A uniform cubical crate is 0.750 m on each side and weighs 500 N. It rests on a floor with one edge against a very small, fixed obstruction. At what least height above the floor must a horizontal force of magnitude 350 N be applied to the crate to tip it?

Short Answer

Expert verified
The minimum height to apply the force is approximately 0.536 m.

Step by step solution

01

Identify the Pivot Point

The crate will tip around the edge against the obstruction, which acts as a pivot point. This is the line on which a vertical plane containing the applied force would intersect the floor.
02

Calculate the Torque by the Crate's Weight

Torque is calculated by the formula \( \tau = Fd \), where \( F \) is the force and \( d \) is the distance from the pivot point.
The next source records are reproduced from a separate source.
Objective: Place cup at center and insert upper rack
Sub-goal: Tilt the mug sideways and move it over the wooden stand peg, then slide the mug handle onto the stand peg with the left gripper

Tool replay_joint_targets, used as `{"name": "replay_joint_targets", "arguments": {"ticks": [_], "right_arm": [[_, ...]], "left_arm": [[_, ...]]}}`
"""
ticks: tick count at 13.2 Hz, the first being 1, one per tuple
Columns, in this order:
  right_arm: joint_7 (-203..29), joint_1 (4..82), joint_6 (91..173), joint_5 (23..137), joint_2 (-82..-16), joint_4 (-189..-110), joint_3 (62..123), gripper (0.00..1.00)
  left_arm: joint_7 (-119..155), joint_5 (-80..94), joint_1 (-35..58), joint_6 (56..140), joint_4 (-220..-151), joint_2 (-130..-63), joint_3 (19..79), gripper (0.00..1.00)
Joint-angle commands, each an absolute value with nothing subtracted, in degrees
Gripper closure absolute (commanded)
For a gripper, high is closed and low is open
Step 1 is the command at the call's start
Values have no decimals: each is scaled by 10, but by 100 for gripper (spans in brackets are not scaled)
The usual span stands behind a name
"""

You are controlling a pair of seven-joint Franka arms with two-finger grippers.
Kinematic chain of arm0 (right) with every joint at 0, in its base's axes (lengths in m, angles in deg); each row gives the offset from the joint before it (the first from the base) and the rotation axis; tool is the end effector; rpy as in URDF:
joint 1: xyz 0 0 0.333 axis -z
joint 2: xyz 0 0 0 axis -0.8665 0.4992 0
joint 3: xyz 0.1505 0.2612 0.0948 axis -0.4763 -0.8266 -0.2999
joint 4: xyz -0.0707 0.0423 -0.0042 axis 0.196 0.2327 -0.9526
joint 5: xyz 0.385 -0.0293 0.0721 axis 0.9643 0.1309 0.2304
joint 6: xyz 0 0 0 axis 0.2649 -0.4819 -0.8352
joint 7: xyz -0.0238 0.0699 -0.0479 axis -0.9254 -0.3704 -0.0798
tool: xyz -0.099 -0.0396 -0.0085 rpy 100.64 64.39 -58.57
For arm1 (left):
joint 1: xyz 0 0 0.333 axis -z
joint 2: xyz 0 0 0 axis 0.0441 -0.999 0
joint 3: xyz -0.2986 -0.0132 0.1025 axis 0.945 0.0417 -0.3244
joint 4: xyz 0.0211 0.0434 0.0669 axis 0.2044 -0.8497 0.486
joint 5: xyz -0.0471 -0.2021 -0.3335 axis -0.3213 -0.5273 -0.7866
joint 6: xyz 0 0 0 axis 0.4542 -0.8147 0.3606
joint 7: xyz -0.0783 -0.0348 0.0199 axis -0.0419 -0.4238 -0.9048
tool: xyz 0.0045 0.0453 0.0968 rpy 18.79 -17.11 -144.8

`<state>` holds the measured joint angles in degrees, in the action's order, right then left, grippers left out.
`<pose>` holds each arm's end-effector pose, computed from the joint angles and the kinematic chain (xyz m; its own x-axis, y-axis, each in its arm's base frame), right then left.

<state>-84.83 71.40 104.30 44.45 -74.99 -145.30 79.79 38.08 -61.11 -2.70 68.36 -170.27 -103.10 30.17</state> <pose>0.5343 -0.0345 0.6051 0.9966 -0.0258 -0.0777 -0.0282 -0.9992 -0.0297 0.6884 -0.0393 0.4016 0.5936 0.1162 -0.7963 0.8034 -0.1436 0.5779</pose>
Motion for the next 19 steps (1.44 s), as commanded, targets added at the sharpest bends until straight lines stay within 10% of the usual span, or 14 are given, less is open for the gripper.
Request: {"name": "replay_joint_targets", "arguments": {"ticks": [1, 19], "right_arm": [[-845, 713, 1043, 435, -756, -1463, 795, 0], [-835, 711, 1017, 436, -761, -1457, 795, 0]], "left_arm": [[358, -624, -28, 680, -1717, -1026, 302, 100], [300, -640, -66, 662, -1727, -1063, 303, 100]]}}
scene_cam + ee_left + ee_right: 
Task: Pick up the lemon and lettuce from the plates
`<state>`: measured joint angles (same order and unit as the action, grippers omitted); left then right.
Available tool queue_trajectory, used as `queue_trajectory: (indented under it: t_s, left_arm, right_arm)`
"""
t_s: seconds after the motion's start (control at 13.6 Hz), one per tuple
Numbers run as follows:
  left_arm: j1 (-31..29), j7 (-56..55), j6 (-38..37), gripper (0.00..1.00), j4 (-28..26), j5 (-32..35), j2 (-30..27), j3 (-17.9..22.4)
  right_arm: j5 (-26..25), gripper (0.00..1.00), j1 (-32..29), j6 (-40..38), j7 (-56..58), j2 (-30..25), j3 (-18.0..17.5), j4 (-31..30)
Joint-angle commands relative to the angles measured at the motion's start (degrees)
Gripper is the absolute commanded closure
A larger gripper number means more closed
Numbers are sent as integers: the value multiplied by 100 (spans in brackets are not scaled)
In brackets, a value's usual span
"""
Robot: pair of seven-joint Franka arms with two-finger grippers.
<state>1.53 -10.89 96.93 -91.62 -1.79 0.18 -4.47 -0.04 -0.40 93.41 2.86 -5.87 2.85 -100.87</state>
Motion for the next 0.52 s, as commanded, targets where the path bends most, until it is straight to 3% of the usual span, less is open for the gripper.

The force due to gravity acts at the center of mass, which is at a distance of half the side of the cube from the pivot point:\[ d = \frac{0.750}{2} = 0.375 \text{ m} \]The torque due to the crate's weight then is:\[ \tau_{\text{weight}} = 500 \times 0.375 = 187.5 \text{ Nm} \].
03

Determine the Required Torque from the Horizontal Force

To tip the crate, the torque from the applied force must equal the torque due to the weight of the crate. So, if \( h \) is the height at which the force is applied:\[ \tau_{\text{force}} = 350 \times h \].
04

Solve for the Minimum Height

Set the torque produced by the horizontal force equal to the torque produced by the weight:\[ 350h = 187.5 \]Solve for \( h \):\[ h = \frac{187.5}{350} \approx 0.5357 \text{ m} \].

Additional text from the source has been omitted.